Notably, since the class sizes within a single genome are similar to the corresponding sizes in the cross-genome gene pool, this also has the consequence that classes should grow according to a rich-get-richer principle. The latter has often been assumed, but is not justified in current models.2,14,29 For gene duplications, a rich-get-richer principle follows from the null assumption that all genes of a given class are a priori equally likely to get duplicated. However, as we discussed, prokaryotes tend to add genes by HGT rather than by gene duplication.11,12,14 This behavior also affects the statistics of (domain) functional categories, which in the case of domains are typically made of the sum of a number of evolutionary classes, and empirically grow as power laws30 with genome size at a specific rate, termed “evolutionary potential”.2

The joint partitioning of genes into functional and evolutionary classes also shows relevant universal quantitative trends,29 and is connected to genome innovation by horizontal transfer. Presumably, addition of new genes needs to follow correlated functional “recipes” where genes whose functions are related are added together.
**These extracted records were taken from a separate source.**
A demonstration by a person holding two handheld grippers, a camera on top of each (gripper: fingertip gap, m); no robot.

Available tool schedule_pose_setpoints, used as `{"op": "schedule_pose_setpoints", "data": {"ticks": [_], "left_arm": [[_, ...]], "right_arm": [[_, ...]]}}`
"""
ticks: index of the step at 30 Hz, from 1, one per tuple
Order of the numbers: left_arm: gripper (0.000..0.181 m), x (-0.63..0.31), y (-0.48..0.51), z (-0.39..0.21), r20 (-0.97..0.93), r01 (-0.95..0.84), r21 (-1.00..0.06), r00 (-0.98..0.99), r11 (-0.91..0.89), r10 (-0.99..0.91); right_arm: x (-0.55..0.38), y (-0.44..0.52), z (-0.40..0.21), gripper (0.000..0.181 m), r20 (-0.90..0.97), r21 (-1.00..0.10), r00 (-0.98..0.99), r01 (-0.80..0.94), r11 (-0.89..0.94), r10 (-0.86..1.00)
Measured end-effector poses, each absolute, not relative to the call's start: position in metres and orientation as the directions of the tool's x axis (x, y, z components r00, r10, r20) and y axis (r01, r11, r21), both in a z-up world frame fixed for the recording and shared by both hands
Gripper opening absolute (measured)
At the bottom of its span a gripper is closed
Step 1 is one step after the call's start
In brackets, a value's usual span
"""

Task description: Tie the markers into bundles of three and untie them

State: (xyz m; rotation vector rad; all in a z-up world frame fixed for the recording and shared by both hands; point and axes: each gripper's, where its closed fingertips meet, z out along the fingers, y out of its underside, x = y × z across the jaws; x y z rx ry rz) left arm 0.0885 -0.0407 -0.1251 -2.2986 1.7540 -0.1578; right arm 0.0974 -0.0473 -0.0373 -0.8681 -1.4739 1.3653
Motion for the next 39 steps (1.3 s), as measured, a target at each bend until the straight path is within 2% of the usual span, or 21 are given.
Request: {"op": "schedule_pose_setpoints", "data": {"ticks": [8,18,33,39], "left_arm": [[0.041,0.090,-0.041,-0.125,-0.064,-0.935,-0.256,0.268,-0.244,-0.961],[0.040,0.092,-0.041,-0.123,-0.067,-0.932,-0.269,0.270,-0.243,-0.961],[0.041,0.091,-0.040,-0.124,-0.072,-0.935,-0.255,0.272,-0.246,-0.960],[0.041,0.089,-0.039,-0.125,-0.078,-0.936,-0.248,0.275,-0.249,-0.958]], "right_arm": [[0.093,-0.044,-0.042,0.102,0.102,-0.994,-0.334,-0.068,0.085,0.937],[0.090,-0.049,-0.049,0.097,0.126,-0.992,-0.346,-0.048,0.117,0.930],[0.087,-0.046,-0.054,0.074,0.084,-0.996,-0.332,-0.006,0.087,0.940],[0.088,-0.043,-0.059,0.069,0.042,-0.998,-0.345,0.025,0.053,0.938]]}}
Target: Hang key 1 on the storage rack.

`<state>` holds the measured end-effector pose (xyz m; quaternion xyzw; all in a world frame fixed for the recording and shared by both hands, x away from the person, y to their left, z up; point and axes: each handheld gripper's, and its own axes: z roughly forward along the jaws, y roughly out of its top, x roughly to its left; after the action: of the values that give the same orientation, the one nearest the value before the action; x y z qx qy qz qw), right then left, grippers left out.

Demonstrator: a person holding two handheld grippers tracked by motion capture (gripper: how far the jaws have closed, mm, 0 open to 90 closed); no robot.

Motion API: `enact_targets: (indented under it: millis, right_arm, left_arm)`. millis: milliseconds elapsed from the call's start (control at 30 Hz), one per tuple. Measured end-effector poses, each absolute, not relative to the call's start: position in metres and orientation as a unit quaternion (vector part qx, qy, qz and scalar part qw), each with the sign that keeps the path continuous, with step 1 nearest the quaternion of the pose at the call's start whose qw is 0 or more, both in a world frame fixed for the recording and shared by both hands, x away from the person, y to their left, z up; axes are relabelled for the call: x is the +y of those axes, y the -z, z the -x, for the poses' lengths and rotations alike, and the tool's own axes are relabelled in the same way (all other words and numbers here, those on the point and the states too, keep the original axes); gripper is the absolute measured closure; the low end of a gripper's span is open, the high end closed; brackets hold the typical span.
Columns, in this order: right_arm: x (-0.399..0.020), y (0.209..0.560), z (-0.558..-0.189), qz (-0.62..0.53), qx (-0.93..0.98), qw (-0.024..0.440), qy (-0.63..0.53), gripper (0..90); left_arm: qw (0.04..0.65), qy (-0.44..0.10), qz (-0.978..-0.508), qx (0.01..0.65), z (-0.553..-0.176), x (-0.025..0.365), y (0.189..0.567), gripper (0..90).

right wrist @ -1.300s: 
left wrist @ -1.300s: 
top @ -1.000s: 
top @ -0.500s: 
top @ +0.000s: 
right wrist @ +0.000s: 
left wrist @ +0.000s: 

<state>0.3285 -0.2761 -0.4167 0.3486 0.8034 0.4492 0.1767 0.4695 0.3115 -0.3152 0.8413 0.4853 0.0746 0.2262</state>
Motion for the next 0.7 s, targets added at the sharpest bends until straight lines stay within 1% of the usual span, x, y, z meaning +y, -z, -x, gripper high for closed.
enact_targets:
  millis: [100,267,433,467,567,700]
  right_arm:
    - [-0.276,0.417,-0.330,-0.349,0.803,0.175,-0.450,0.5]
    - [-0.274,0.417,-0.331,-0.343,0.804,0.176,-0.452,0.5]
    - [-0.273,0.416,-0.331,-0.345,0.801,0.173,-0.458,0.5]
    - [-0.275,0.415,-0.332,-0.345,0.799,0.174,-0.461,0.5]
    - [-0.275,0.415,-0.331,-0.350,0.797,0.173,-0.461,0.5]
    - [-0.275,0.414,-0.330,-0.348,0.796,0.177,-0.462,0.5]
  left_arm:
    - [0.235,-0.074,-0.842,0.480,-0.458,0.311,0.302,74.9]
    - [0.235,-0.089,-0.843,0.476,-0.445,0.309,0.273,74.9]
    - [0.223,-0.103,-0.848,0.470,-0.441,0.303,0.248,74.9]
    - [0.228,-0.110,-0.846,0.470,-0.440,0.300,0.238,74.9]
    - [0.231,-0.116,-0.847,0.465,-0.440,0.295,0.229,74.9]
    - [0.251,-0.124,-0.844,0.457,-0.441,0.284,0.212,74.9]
For example having in mind the classic “operon model”31 (the general model of bacterial transcription control that partitions genes into specific regulatory genes and responding to metabolic cues, environment, and “structural” target genes performing specific tasks) it can be stated that addition of transcription factors needs to be related to the addition of a set of metabolic enzymes that are related by common metabolic pathways. The consequences of these statements have been explored recently using an integrated approach of data analysis and models,32,33 and appear to explain very well the observed quantitative relationship between transcription factors and metabolic pathways, despite the fact that this might be subject to other constraints.34 However, we still know very little about the nature and the very existence of these recipes, and gathering new insight into the process of how a prokaryotic genome builds new functions will be important for future studies, with evident implications for the applicability of synthetic biology.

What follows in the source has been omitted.